I hesitate, trying to picture the animal I’d seen.
“It seemed too small to be a raccoon,” I offer.
“Maybe it was a baby,” he suggests.
Or maybe I’ve gone nuts and it wasn’t anything at all. But of course, I don’t say that.
“Thank you for looking,” I finally say, my gaze dropping to his feet. His boots are covered in dew and tiny bits of leaves. He really did trek out into the mountain to look.
“Want to go get your groceries now?”
I nod reluctantly, for some reason dreading the idea of driving down the mountain again.
Dare looks at me. “Want me to drive you?”
My head snaps up. “You want to come?”
He grins. “I need some shampoo. I’ll be happy to drive if you want.”
“Weren’t you wanting to read or something?”
He rolls his eyes. “I read at night when I’m trying to go to sleep. I’m perfectly free at the moment. In fact, I’ll be free tonight, too.”
The mere thought of Dare in his bed, sprawled out, naked, his muscles gleaming in the moonlight, it spreads heat to my cheeks and I yank my eyes back up to his, focusing on reality, not on Dare in his bed.
He grins. Dare me.
“Perhaps we should focus on the now,” he suggests lightly, as if he knows that he was just undressed in my mind. I internally combust, then nod.
“Yeah. I’d better get some groceries.”
I toss him my keys and we drive down the mountain.
We.
Dare and me.
It’s an exhilarating thought, and one that for the moment, distracts me from sadness.
That’s a miracle in itself.
10
DECEM
Finn
You’reAMiserableMiseraleMiserableExcuse, the voices hiss and I clench my teeth and draw around them, drawing faces and then scratching them out every time a voice says something. Before long, the page is covered in scribble.

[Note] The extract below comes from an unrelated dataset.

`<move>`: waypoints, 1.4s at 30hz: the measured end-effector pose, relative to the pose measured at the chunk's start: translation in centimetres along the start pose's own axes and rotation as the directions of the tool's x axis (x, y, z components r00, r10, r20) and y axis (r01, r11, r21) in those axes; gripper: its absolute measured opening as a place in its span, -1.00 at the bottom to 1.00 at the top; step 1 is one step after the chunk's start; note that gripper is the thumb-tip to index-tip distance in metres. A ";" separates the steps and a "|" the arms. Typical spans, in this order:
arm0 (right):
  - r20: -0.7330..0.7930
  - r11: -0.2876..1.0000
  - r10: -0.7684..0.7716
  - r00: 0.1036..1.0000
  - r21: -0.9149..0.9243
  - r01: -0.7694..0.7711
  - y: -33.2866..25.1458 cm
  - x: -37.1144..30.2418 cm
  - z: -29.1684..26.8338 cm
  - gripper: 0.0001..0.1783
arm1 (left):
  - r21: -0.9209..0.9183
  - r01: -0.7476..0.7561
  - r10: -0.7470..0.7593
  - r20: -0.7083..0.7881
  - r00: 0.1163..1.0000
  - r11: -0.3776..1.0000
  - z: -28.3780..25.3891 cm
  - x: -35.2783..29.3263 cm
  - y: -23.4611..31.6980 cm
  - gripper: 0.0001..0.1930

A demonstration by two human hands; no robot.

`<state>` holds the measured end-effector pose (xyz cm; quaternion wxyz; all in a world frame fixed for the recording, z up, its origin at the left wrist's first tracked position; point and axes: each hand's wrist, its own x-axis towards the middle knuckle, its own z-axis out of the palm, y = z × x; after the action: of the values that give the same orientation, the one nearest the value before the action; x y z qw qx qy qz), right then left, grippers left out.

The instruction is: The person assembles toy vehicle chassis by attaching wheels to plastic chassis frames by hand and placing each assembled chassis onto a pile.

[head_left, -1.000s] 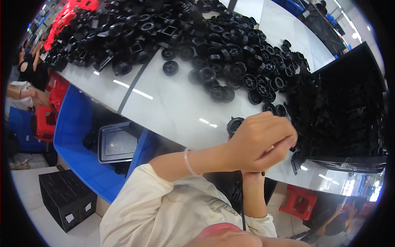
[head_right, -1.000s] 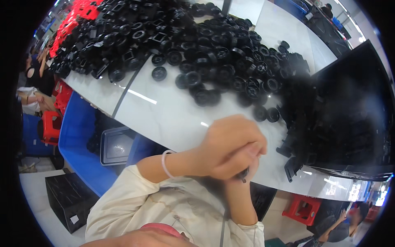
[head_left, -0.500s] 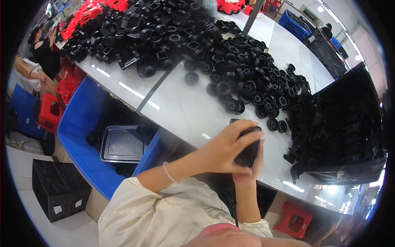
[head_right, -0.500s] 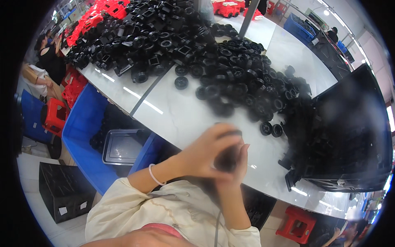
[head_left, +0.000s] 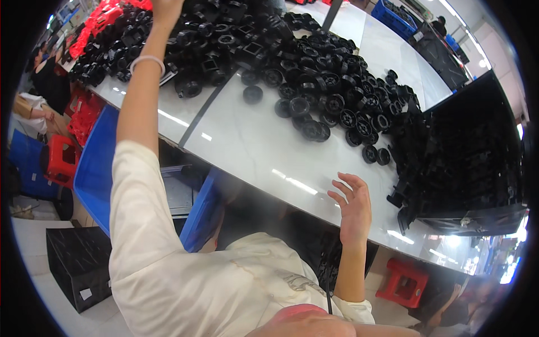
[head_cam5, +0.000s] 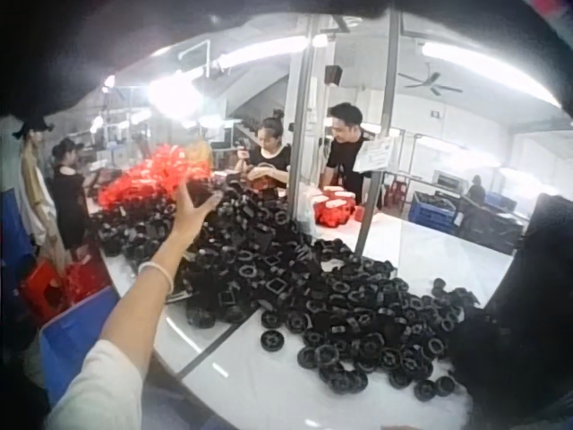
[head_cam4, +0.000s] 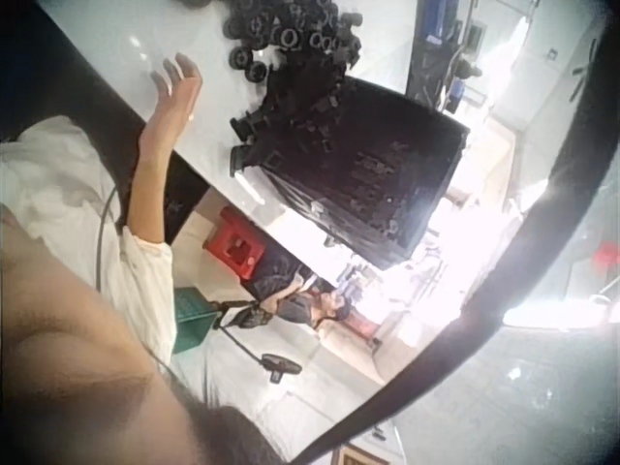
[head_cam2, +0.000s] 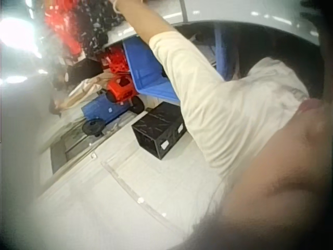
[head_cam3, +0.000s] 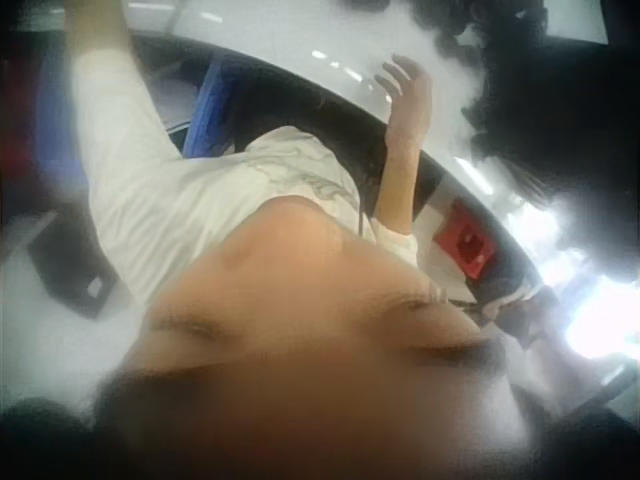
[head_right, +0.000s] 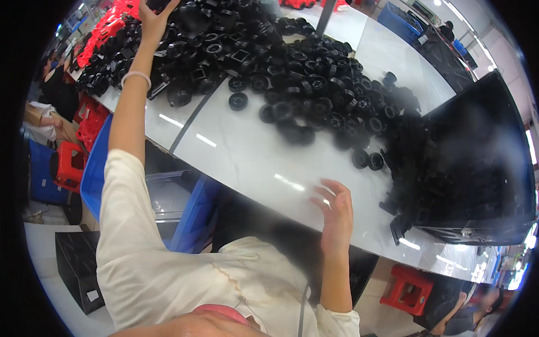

Calla’s gone and I don’t know where she is, and for the first time in weeks, I’m alone.
I don’t like it.
I don’t like it.
A motor roars through the yard and I go to the window, looking down. The new guy stands on the edge of the grass. Calla stares up at him, her hand so close to the guy’s chest.
GetAwayFromHer.
GetAway.
I watch, enthralled, horrified as my sister smiles.
It’s like she knows him. Like she belongs there, smiling with him.
I’m alone and she’s there.
It’s wrong.
It’s wrong.
I grit my teeth again, because it’s not wrong. My sister is an adult and she can do what she wishes and obviously it’s normal for her to smile at a guy.
But not him, the voices protest, so many of them that I can’t tell them apart. There’s something about him, something wrong, something he’s hiding.
He’s hiding.
YouCan’tTellHerSheWon’tBelieveYou. For the first time, I agree with them. Calla would never believe me if I voiced this reservation, because I don’t have any proof.
All I have is a feeling.
And we all know I’m crazy.
11
UNDECIM
Calla
I sort through the million different kinds of pasta sauce, picking one, before I find Dare in the shampoo aisle.
I’m halfway to him when my eye falls on Dove, the kind of shampoo my mother used. I can almost smell her hair as she hugged me, and my throat clams up and I pointedly look away, because that’s what I have to do when something reminds me. I have to ignore it and put it away for later. Because I simply can’t deal with it now.
“Are you ready?” I ask Dare. He nods, then eyes my heaping cart.
“Good thing we brought your car and not my bike,” he observes. I have to laugh, but I don’t want to explain how my father is sliding, how we’re out of every imaginable thing in my house. So I don’t.